The Resolution Foundation, which was once the workplace of Treasury ministers Dan Tomlinson and Torsten Bell, called for Reeves to raise government revenue by cutting national insurance and raising income taxes. 

Opposition parties have pointed to Reeves’ handling of public finances as being at fault for what may be a £30bn fiscal hole, according to several forecasters. 

Labour MPs have meanwhile claimed the Office for Budget Responsibility (OBR)’s scheduled productivity forecast reviews could have been conducted while the Tories were in office. 

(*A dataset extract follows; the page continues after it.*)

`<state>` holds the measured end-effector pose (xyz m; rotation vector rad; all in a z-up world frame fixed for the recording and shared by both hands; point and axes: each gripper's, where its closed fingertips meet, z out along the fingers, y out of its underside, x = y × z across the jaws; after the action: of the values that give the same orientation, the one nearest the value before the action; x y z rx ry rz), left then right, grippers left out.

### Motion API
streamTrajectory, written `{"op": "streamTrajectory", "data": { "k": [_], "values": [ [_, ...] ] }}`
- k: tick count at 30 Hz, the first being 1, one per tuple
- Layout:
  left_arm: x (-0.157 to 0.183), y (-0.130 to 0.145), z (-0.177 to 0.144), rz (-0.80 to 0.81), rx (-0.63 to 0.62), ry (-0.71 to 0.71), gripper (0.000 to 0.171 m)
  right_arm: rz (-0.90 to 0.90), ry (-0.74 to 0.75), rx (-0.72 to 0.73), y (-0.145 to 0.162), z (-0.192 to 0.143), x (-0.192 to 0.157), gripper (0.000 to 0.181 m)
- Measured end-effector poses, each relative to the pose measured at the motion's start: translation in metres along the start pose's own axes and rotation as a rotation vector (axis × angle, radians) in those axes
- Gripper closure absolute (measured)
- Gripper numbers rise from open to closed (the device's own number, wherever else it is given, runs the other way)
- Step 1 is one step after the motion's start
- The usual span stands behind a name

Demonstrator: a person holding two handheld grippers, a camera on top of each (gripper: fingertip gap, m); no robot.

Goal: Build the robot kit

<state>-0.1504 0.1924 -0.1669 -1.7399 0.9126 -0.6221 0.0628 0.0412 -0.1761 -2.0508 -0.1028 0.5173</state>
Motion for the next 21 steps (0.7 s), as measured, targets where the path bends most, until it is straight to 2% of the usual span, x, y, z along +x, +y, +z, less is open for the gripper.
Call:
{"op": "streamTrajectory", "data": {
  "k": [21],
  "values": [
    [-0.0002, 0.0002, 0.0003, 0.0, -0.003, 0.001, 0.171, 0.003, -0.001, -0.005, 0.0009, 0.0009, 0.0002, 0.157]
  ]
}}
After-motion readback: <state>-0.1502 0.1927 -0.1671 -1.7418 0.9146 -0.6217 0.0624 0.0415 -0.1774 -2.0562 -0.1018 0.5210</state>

In a later fringe event hosted by the TaxPayers’ Alliance, one of Stride’s colleagues in the shadow Treasury team, Richard Fuller, disagreed that income taxes should be raised to plug a fiscal hole. 

Fuller said: “The answer to the long term problems of the UK is not to tax people. The tax take is already too high.”

Fuller and shadow business secretary Andrew Griffith also called for the Tories to be more united in their messaging to hold firm on proposed reforms to the public sector, which would include a headcount reduction of over 100,000 across Whitehall. 

‘Scars of austerity’

Much of the discussion at the event centred around how the UK electorate could be persuaded that spending cuts were necessary, with the scars of “austerity” posing a threat to Tories’ credibility with the public. 

Fuller said that a fiscal crisis as in the 1970s could represent a “breakthrough” with the public but he added that politicians needed to have the “courage” to talk about improving public sector productivity and be able to explain measures to concerned constituents. 

Former Brexit negotiator David Frost said he was “disappointed” that Stride made the comments on raising income taxes, adding later that it was a “pity” that any tax hikes were being contemplated. 

He also hit back against Tory attacks on Nigel Farage as a “socialist” which could see voters lose further trust in the party.